Magnon-driven dynamics of frustrated skyrmion in synthetic antiferromagnets: Effect of skyrmion precession

TL;DR

This paper theoretically investigates how magnon interactions influence the dynamics of frustrated skyrmions in synthetic antiferromagnets, revealing that skyrmion precession modulates the Hall motion and can be controlled by magnon intensity and damping.

Contribution

It introduces a theoretical model showing how skyrmion precession affects magnon scattering and skyrmion Hall motion, supported by atomistic micromagnetic simulations.

Findings

Skyrmion precession reduces the Hall angle as precession speed increases.

Magnon intensity and damping influence skyrmion precession speed and Hall angle.

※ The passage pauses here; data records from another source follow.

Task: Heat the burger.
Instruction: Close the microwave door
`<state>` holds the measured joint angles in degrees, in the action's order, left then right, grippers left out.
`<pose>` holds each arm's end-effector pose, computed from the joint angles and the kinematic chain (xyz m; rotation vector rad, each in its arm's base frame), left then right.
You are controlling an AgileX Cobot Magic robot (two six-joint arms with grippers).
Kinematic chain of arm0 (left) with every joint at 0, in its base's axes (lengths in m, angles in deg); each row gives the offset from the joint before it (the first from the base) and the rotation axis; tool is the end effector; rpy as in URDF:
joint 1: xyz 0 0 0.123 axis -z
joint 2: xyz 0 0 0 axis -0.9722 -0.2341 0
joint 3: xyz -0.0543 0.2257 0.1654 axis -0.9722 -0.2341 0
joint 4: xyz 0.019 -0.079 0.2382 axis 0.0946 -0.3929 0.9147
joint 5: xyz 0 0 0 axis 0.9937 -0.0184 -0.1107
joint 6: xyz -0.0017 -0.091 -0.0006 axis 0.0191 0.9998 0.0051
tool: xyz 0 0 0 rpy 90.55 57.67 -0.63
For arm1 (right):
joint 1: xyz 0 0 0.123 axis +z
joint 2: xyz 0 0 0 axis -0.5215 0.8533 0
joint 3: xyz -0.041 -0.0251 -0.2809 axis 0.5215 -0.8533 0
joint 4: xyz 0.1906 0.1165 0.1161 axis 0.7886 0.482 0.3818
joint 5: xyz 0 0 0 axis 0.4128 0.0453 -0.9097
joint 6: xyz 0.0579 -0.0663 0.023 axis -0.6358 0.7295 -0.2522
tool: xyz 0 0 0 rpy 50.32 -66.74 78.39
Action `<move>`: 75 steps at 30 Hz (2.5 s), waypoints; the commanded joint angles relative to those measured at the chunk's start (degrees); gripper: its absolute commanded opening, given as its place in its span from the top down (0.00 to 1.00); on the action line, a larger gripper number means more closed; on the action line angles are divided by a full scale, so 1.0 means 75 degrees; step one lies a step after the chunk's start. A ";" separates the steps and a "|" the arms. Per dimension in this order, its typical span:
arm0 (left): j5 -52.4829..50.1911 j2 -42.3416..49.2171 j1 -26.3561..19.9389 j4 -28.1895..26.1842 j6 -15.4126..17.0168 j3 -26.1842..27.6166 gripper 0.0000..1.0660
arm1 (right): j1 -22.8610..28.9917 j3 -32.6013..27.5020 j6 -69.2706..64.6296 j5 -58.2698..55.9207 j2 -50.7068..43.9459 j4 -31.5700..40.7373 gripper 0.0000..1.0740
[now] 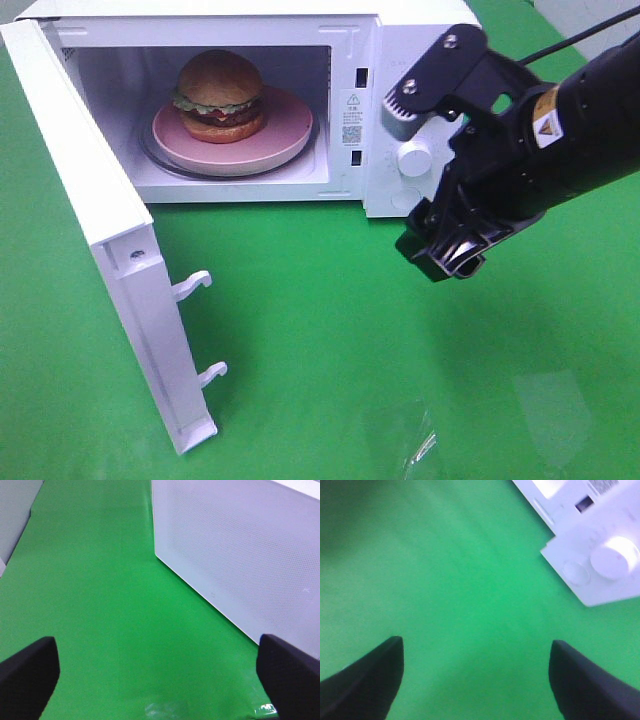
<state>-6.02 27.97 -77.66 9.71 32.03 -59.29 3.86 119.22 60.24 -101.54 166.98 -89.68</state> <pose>-0.0080 -0.0087 0.2812 0.1033 2.0247 -0.0424 0.2300 0.1545 0.2498 -1.0592 2.2136 0.0460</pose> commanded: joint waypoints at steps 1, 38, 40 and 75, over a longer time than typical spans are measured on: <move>0.0008 0.0130 -0.0008 -0.0038 0.0038 0.0000 0.06 | -0.0519 -0.0015 -0.0665 -0.0848 -0.0489 0.0222 0.29; 0.0008 0.0130 -0.0008 -0.0038 0.0038 0.0000 0.06 | -0.1329 -0.0390 -0.1734 -0.4446 -0.4293 0.0176 0.29; 0.0008 0.0130 -0.0008 -0.0038 0.0038 0.0000 0.06 | -0.1329 -0.0710 -0.1757 -0.4439 -0.4614 0.0191 0.29; 0.0008 0.0130 -0.0008 -0.0038 0.0038 0.0000 0.06 | -0.3950 -0.2712 -0.1749 -0.3919 -1.0351 0.0611 0.29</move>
<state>-6.02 27.97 -77.66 9.71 32.03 -59.29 -25.25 98.99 46.03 -131.39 89.91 -85.44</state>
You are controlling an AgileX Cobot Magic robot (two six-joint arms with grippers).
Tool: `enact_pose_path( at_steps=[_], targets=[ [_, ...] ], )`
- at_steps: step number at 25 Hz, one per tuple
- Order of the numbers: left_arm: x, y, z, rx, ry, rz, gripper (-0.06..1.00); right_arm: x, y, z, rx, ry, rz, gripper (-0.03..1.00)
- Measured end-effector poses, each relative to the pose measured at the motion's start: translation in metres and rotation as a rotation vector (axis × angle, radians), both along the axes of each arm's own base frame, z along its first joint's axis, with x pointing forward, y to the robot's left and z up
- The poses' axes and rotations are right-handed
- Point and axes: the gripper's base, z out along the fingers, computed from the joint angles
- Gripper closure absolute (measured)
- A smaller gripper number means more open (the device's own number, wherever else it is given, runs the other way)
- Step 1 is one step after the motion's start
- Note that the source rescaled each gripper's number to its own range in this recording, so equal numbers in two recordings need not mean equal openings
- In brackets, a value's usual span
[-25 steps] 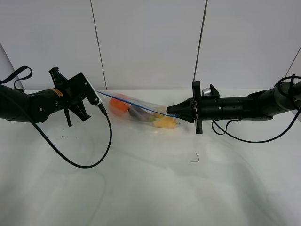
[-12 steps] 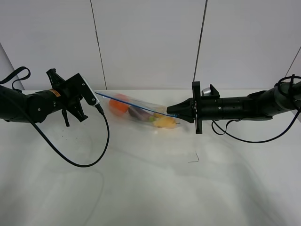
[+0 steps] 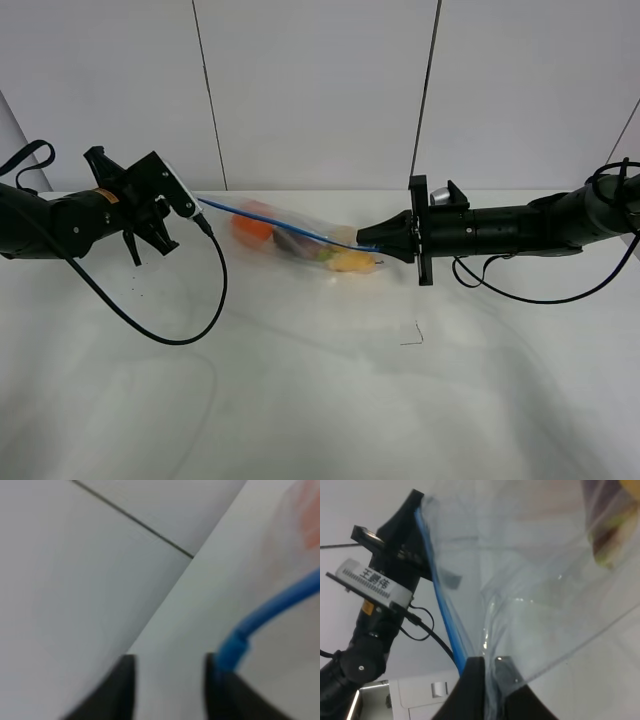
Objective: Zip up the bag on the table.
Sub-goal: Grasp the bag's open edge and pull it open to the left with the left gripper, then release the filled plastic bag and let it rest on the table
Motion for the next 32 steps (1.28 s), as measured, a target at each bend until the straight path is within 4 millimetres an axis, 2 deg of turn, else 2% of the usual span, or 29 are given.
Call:
enact_pose_path(
  at_steps=[2,5,9,13,15,18,22,27,32],
  targets=[
    [0.000,0.000,0.000,-0.024,0.003,0.009,0.27,0.000,0.000,0.000,-0.002,0.000,0.003,0.97],
    [0.001,0.004,0.000,-0.042,0.003,0.028,0.18,0.000,0.000,0.000,-0.002,0.000,0.003,0.97],
    [0.003,0.026,0.000,-0.133,0.007,0.141,0.15,0.000,0.000,0.000,-0.002,0.000,0.003,0.97],
    [0.004,0.055,0.000,-0.400,0.005,0.322,0.16,0.000,0.000,0.000,-0.002,0.000,0.003,0.97],
    [0.003,0.062,-0.001,-0.514,0.014,0.373,0.17,0.000,0.000,0.000,-0.002,0.000,0.003,0.97],
    [0.003,0.063,-0.006,-0.631,0.089,0.421,0.18,0.000,0.000,0.000,-0.002,0.000,0.003,0.97],
    [0.008,0.057,-0.004,-0.678,0.311,0.458,0.18,0.000,0.000,0.000,-0.002,0.000,0.003,0.97],
    [0.015,0.049,0.014,-0.665,0.633,0.478,0.18,0.000,0.000,0.000,-0.002,0.000,0.003,0.97],
    [0.020,0.047,0.038,-0.628,0.739,0.468,0.18,0.000,0.000,0.000,-0.002,0.000,0.003,0.97]
  ],
)
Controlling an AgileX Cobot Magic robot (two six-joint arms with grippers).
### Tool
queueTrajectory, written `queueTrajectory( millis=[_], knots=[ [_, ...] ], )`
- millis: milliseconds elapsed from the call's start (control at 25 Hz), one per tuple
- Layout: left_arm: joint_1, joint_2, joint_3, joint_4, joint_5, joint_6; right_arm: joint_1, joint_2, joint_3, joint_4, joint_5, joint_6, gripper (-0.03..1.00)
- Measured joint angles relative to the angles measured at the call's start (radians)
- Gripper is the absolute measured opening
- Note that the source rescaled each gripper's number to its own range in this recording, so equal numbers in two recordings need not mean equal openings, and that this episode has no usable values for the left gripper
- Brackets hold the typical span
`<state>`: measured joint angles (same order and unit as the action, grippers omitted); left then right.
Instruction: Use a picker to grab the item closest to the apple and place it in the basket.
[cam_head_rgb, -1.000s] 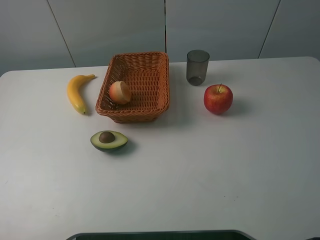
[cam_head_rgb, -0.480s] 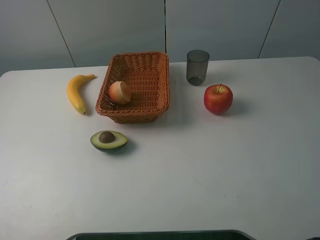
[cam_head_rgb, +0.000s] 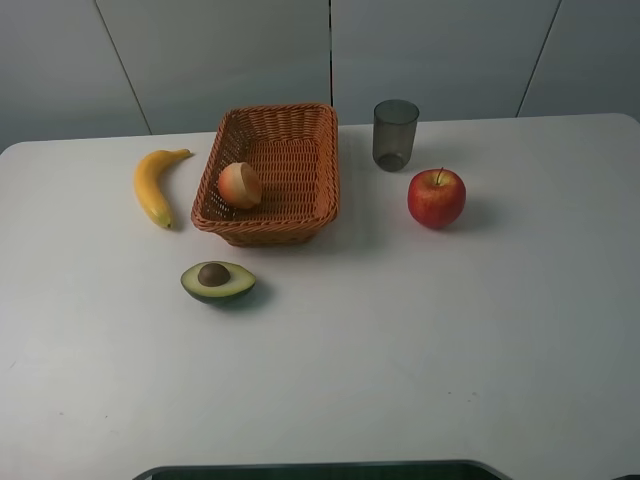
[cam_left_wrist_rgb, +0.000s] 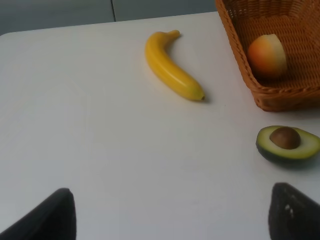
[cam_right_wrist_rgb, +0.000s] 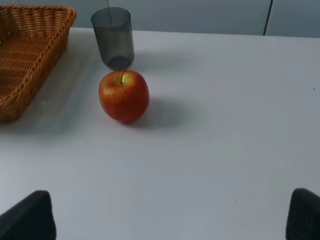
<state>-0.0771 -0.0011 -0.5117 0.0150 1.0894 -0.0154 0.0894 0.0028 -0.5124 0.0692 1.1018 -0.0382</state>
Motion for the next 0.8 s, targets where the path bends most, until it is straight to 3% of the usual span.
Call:
queueTrajectory(
  millis=[800],
  knots=[
    [0.000, 0.000, 0.000, 0.000, 0.000, 0.000, -0.022, -0.004, 0.000, 0.000, -0.005, 0.017, 1.00]
  ],
)
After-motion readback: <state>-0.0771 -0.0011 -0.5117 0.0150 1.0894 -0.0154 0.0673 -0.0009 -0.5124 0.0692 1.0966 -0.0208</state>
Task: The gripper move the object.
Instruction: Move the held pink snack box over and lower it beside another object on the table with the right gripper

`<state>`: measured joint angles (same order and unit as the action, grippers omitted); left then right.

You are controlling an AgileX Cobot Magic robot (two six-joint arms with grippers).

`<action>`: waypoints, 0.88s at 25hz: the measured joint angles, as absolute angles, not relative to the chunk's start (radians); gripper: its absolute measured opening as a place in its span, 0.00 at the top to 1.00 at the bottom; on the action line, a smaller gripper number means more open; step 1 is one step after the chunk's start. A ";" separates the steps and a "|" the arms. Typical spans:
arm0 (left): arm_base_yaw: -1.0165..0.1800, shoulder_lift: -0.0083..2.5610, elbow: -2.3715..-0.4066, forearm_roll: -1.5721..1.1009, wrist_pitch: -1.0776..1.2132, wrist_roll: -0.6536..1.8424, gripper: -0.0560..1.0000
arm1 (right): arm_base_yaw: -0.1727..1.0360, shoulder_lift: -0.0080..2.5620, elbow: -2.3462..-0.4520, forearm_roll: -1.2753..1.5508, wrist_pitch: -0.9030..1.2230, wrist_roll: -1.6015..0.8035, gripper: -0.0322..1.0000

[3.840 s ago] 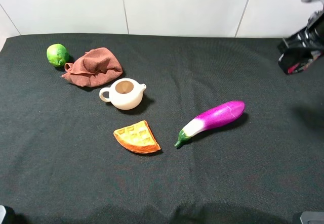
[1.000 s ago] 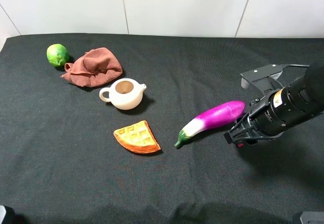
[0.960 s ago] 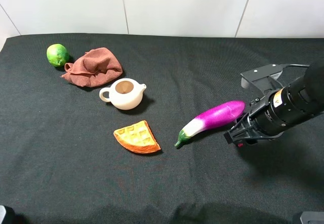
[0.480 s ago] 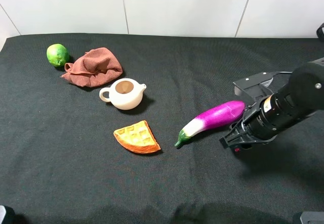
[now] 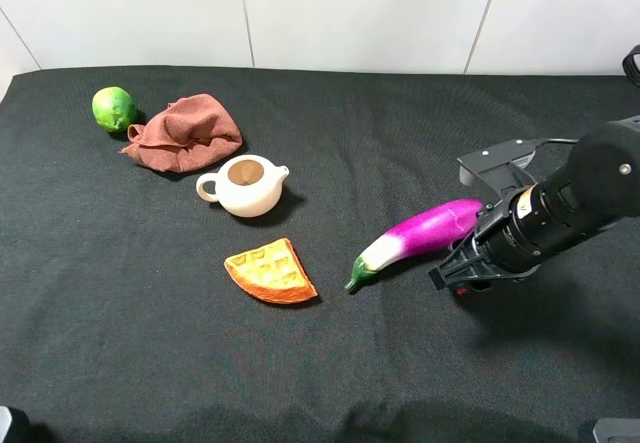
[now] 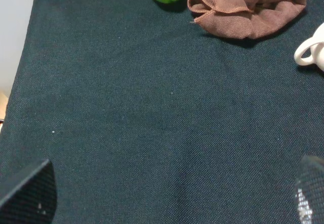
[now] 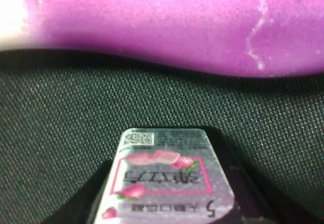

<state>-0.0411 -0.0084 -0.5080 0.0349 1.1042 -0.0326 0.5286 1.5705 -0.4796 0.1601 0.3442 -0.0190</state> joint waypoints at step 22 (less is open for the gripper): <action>-0.041 -0.008 -0.508 0.035 1.104 -0.033 0.01 | 0.529 1.615 -0.480 0.158 0.315 -0.034 0.64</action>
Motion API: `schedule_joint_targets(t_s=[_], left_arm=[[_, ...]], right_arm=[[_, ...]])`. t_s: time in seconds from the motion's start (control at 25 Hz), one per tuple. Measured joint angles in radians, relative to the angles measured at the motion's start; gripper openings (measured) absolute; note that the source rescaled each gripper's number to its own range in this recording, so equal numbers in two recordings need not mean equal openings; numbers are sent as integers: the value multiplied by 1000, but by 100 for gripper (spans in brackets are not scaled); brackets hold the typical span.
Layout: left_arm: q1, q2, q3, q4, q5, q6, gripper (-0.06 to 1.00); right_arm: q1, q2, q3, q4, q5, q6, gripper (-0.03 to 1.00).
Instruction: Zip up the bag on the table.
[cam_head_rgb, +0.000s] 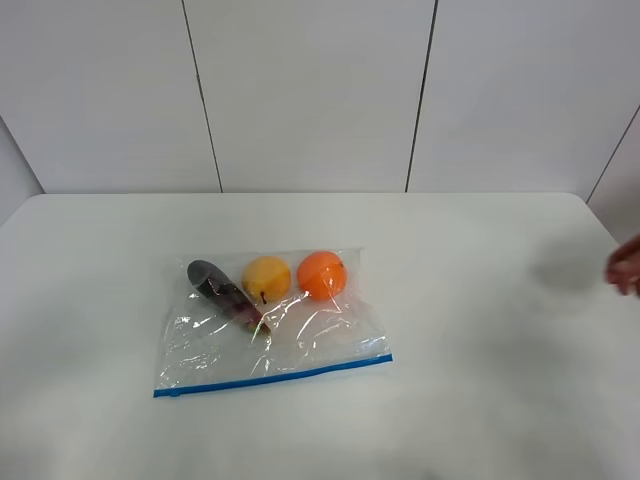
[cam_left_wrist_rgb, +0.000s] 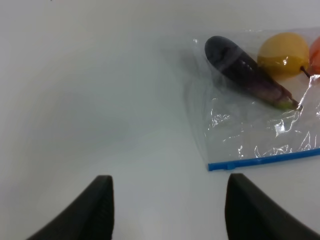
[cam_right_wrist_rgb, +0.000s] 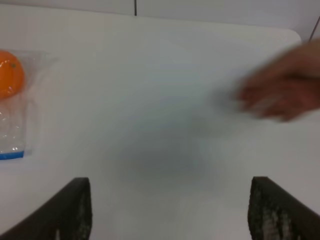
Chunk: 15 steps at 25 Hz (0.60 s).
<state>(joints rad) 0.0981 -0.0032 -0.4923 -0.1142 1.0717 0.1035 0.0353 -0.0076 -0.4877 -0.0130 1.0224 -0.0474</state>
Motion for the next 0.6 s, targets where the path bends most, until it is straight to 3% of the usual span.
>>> schedule_joint_targets(t_s=[0.6], left_arm=[[0, 0, 0, 0, 0, 0, 63]], right_arm=[[0, 0, 0, 0, 0, 0, 79]])
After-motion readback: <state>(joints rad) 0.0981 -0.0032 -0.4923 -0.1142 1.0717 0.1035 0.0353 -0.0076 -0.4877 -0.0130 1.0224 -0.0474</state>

Precession effectively suppresses skyrmion Hall motion in frustrated magnets.

Abstract

A theoretical study on the interplay of frustrated skyrmion and magnons is useful for revealing new physics and future experiments design. In this work, we investigated the magnon-driven dynamics of frustrated skyrmion in synthetic antiferromagnets, focusing on the effect of skyrmion precession. It is theoretically revealed that the scattering cross section of the injected magnons depends on the skyrmion precession, which in turn effectively modulates the skyrmion Hall motion. Specifically, the Hall angle decreases as the precession speed increases, which is also verified by the atomistic micromagnetic simulations. Moreover, the precession speed and the Hall angle of the frustrated skyrmion depending on the magnon intensity and damping constant are simulated, demonstrating the effective suppression of the Hall motion by the skyrmion precession. This work provides a comprehensive understanding of the magnon-skyrmion scattering in frustrated magnets, benefiting future spintronic and magnonic applications.